Research & Development

Posted by Sebastian Ward, Robert Dawes on , last updated

Over the last few editions of the Watches (Springwatch, Autumnwatch and Winterwatch), BBC Research & Development has been collaborating with the BBC’s Natural History Unit (NHU) to investigate the application of artificial intelligence technologies such as machine learning and computer vision to live natural history production. For this year’s Autumnwatch, we’ve expanded the work to investigate how we can apply similar techniques to the audio from the show’s wildlife cameras.

Throughout the week of Autumnwatch the audience could watch live streams of a selection of the wildlife cameras for 12 hours each day. The Live Stream team manage this and always have an operator watching and listening to ensure that the video and audio are of acceptable quality and complies with the BBC’s editorial guidelines. They try to ensure that the audio remains in keeping with the natural setting of the production and that man-made noises such as vehicle noise or speech are avoided.

One particular challenge for an operator is detecting the presence of unsafe audio and then working out which stream it is appearing on. Our system sets out to assist the team with this task. A single member of the production team will often have to monitor the audio from up to eight feeds at once. They are normally listening to a mix of several of the audio sources, so after hearing some unsafe audio on the mix, they may have to then go through all the sources one by one to try and locate the problem sound. This can potentially take several minutes if the problem sound is intermittent and so is difficult to track down. Additionally, if the operator is listening to a single source, they can miss problem sounds on all the other sources. They may become reliant on other members of the team discovering the problem and passing that information on.

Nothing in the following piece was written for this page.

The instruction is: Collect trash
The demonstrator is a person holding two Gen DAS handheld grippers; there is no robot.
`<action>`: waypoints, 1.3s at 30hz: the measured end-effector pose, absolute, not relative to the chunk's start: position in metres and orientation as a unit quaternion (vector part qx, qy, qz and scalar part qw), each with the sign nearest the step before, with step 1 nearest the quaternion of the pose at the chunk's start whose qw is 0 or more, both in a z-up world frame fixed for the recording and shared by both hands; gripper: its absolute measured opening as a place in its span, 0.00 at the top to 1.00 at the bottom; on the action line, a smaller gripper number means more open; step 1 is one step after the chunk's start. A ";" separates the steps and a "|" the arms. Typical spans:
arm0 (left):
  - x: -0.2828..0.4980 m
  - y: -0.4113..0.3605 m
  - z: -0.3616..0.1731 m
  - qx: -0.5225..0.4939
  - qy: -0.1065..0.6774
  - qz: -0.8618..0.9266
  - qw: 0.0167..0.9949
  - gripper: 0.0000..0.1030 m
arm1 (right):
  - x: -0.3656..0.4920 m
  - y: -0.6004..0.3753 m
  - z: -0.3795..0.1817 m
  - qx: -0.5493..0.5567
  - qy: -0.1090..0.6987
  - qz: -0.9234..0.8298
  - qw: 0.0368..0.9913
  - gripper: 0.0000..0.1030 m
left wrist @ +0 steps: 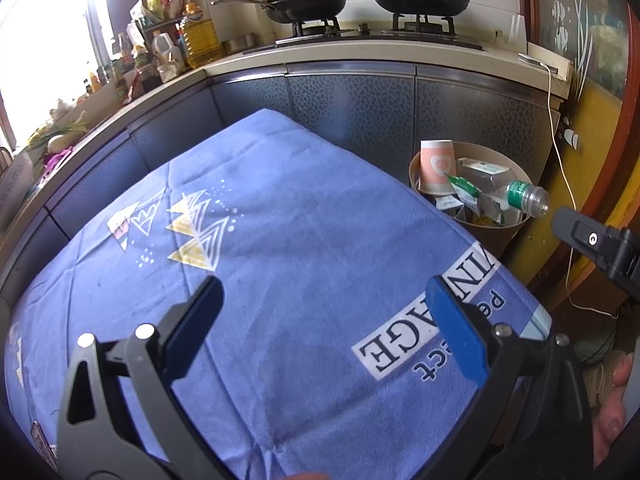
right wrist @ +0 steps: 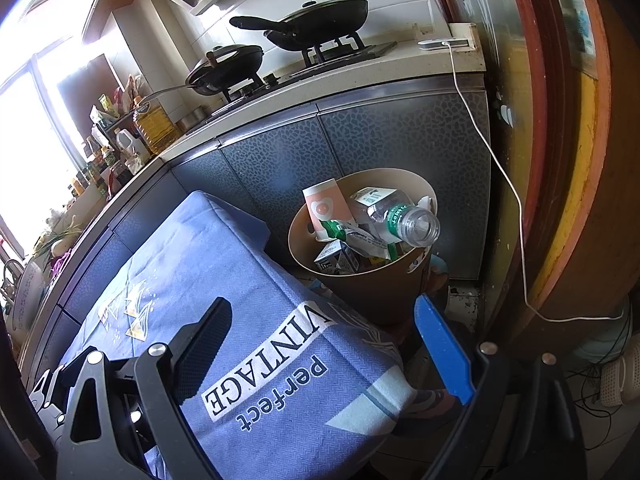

Our tools can detect unsafe audio and alert the production team to its presence on a particular stream in a few seconds. Fundamentally it is hard for a person to listen to eight different audio streams at once. However, it is relatively easy to watch eight different videos at once. So our system translates the problem audio into a visual warning on the operator’s screen. This warning also remains on the screen for several seconds, so it’s easy to spot even if the problem sounds might have only been brief.

Screenshot of the multi-camera view with speech icons overlaid on two of the feeds.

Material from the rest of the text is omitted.